- _Task goal_
Which of the lines below mention the word "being"? Pull each one out.

Records shown Block Start

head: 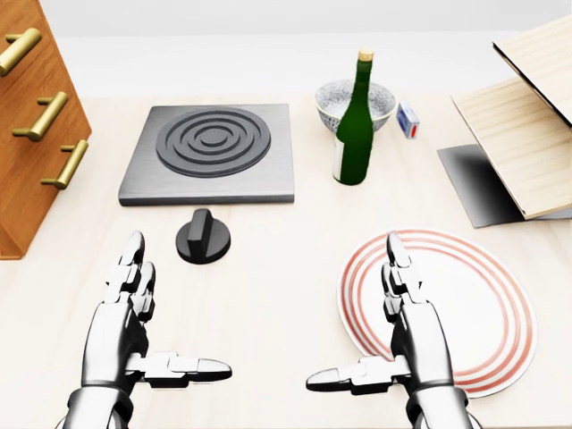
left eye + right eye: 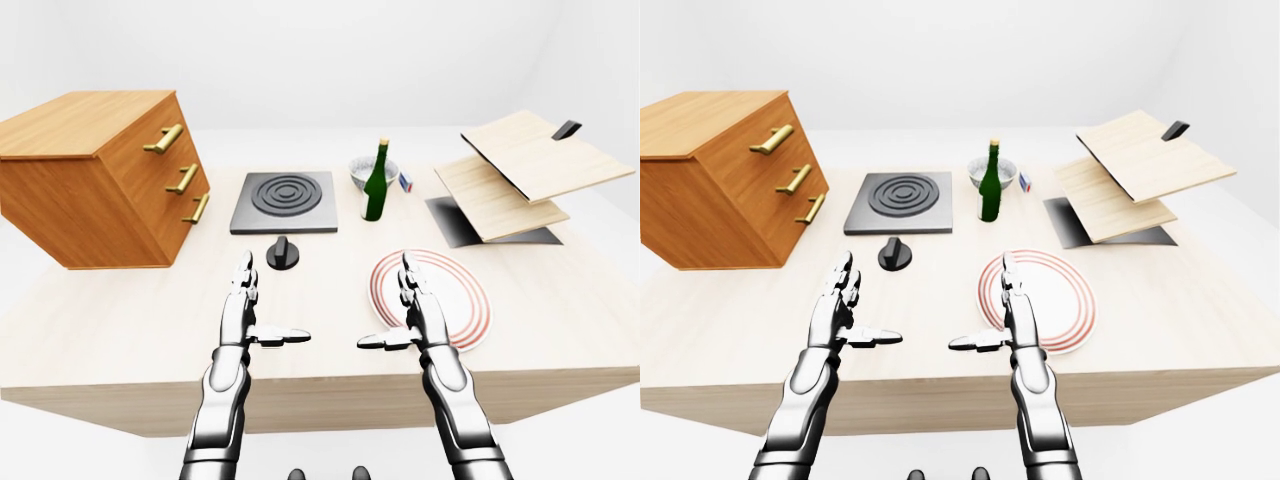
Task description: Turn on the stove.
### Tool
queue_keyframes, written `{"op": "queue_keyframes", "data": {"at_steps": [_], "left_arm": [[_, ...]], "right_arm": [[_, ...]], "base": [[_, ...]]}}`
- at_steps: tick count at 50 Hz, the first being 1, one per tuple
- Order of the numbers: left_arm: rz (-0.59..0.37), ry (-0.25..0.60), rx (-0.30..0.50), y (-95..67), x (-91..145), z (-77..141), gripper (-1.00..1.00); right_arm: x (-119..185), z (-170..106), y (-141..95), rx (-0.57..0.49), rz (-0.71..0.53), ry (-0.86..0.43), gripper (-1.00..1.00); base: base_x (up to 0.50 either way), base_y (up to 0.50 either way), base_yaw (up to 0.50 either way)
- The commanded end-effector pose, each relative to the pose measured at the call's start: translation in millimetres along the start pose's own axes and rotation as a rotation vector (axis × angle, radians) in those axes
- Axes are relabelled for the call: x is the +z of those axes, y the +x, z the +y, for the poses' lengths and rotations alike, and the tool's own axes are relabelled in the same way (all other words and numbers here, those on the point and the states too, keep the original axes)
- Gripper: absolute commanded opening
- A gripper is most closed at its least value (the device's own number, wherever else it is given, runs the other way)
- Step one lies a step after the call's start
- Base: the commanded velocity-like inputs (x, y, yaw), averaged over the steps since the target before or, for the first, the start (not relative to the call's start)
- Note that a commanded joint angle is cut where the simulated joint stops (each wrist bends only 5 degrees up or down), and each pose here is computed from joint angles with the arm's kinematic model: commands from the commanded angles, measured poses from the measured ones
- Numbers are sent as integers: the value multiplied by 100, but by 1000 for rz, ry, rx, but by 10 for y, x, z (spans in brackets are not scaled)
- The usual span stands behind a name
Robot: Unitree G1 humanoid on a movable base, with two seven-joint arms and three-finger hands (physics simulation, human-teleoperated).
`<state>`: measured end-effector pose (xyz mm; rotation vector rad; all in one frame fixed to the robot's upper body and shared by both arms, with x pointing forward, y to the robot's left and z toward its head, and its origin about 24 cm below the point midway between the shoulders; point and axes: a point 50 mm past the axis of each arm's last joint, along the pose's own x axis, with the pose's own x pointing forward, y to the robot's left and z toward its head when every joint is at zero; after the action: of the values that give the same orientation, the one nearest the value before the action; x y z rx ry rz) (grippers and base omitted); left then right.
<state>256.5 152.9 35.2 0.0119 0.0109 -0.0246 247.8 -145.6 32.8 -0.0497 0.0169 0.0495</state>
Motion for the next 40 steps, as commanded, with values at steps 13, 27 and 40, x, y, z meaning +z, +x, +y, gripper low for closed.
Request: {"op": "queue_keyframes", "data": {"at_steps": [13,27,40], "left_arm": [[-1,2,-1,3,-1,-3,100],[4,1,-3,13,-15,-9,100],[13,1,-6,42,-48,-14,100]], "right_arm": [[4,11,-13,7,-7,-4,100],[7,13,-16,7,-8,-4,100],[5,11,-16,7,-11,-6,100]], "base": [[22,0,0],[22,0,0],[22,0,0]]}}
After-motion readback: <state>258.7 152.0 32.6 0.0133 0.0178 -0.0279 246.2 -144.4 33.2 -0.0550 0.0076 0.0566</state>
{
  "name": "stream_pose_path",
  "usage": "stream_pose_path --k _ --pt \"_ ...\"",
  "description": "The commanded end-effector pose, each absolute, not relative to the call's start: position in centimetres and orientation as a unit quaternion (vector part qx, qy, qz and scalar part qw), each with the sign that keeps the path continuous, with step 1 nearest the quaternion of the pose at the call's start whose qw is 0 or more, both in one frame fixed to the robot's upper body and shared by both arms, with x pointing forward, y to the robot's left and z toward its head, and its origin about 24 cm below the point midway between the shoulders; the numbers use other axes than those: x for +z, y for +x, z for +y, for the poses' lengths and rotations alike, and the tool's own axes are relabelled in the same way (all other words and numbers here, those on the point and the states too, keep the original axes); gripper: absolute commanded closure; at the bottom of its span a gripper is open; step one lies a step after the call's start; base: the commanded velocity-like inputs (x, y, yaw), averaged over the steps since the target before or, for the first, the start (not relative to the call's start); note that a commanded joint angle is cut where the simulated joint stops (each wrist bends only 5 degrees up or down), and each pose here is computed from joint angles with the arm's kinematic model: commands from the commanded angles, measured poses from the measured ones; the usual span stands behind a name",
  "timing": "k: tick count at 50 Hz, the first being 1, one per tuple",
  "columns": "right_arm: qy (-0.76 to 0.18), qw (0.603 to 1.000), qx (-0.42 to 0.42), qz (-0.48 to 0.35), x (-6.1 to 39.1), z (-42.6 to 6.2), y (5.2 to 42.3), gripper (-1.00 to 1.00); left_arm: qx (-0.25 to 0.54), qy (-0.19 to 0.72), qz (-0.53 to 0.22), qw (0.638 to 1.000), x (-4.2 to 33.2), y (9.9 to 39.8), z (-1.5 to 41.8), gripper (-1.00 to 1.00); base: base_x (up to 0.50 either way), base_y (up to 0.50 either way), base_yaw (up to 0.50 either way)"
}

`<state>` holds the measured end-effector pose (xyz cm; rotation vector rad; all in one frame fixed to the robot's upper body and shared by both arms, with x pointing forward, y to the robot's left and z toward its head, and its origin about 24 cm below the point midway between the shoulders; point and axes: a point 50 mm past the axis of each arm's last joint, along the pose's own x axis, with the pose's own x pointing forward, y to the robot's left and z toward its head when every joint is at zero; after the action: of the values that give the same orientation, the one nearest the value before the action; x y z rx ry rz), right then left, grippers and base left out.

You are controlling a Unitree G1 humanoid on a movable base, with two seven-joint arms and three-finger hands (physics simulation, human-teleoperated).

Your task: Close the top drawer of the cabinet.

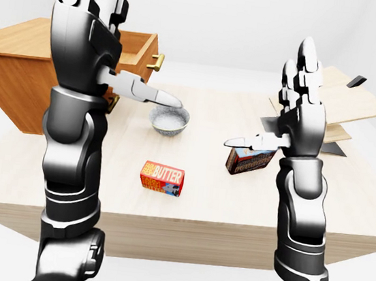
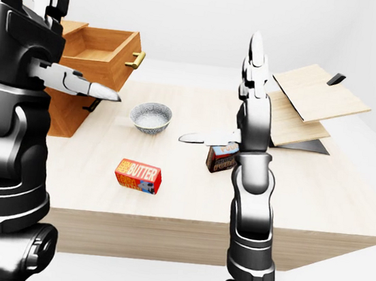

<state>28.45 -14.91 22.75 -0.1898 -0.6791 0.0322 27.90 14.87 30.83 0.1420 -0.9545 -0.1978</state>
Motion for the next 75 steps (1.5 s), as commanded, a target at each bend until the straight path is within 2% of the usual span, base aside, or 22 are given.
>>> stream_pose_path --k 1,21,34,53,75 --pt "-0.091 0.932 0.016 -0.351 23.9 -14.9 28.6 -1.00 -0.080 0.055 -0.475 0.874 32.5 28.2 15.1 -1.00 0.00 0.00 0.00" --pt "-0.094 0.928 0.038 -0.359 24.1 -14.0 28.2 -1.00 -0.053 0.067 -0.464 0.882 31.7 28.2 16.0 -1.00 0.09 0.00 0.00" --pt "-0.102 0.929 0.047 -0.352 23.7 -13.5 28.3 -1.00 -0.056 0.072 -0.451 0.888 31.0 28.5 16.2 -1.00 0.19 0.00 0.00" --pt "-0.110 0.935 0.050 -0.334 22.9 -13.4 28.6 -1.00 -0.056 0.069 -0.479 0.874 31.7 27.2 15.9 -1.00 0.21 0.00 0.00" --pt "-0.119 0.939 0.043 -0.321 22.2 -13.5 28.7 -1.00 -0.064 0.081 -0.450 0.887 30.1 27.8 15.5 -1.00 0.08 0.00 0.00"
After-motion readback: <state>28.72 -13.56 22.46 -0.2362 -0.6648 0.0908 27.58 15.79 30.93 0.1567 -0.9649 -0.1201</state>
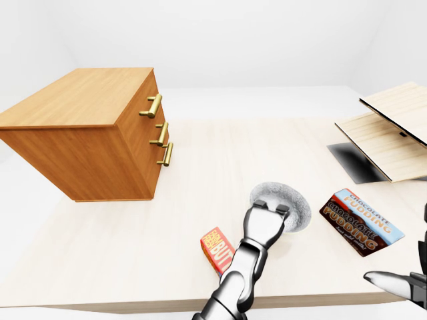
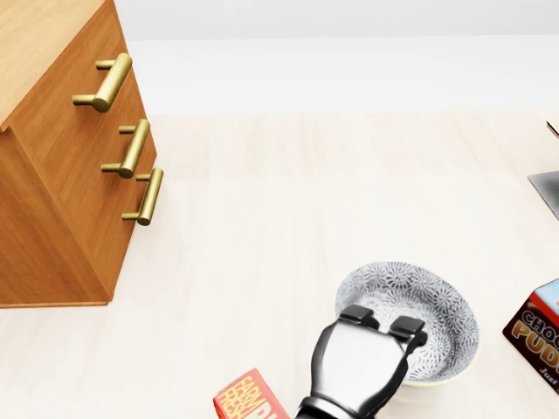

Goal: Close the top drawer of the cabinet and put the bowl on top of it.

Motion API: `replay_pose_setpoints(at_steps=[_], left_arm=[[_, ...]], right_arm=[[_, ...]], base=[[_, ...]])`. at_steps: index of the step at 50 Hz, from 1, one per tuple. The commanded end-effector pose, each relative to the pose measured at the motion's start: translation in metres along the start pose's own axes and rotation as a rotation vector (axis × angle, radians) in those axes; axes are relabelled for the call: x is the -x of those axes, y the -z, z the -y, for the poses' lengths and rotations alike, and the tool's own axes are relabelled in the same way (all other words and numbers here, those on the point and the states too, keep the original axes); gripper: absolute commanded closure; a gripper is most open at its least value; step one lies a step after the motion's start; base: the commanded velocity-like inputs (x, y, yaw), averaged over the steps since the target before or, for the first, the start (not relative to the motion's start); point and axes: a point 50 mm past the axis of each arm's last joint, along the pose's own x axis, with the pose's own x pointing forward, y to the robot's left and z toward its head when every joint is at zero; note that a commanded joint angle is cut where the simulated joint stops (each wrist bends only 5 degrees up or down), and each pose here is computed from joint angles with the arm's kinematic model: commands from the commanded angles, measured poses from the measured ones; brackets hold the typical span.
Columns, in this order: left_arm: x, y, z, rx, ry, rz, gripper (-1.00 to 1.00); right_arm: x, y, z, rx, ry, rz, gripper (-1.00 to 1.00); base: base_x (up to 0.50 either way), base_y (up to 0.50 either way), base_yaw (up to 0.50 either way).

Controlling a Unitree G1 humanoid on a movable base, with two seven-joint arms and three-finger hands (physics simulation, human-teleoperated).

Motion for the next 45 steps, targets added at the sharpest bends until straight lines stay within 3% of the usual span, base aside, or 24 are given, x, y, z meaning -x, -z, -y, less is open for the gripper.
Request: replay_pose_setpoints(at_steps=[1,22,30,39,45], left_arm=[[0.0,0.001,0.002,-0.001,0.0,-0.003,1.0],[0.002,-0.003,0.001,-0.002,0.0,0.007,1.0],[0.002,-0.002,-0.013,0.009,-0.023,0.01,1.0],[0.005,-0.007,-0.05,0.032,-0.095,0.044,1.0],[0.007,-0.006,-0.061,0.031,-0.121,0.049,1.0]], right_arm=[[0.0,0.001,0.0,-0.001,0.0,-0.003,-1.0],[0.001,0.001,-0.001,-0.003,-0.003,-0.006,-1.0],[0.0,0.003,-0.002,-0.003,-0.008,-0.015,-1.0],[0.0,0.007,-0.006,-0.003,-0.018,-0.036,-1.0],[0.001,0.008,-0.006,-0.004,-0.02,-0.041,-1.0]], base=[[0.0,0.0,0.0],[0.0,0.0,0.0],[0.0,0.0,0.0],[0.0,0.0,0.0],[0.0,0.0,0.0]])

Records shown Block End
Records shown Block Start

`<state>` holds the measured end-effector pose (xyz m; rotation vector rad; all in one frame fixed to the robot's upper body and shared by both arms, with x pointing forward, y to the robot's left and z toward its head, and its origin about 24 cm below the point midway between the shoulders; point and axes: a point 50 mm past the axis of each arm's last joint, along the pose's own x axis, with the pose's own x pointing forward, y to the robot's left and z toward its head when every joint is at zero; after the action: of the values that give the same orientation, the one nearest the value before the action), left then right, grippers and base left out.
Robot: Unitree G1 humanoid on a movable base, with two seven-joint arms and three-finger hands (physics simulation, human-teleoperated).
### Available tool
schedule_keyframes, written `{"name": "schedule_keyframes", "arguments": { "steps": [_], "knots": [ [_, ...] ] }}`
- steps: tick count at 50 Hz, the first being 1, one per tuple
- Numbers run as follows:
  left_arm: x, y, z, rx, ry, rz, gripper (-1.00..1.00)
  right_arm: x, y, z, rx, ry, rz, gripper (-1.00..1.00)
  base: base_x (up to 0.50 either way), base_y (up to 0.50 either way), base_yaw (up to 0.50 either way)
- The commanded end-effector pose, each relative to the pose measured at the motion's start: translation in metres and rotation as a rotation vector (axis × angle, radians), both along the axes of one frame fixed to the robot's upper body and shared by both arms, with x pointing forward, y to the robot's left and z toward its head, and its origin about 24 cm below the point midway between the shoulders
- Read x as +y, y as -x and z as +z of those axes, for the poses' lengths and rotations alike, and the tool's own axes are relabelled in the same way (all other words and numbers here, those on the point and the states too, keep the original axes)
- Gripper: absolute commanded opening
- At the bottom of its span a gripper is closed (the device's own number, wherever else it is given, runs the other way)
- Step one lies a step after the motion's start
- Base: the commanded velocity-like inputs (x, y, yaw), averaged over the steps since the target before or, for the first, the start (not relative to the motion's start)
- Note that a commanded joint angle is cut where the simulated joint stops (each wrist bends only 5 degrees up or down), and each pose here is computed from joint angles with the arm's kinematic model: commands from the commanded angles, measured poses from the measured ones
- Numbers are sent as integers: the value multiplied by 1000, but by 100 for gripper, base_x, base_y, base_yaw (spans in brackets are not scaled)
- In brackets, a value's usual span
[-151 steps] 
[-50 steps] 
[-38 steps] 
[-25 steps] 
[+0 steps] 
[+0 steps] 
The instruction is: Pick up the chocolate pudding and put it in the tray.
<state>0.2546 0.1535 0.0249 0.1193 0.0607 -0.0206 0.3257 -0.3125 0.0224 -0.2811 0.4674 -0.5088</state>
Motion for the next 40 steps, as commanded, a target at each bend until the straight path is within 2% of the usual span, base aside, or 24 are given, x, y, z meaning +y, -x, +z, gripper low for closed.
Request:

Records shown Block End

- _Written solution_
- at_steps: tick count at 50 Hz, the first being 1, one per tuple
  "timing": "k: tick count at 50 Hz, the first being 1, one per tuple",
- steps: tick count at 50 Hz, the first being 1, one per tuple

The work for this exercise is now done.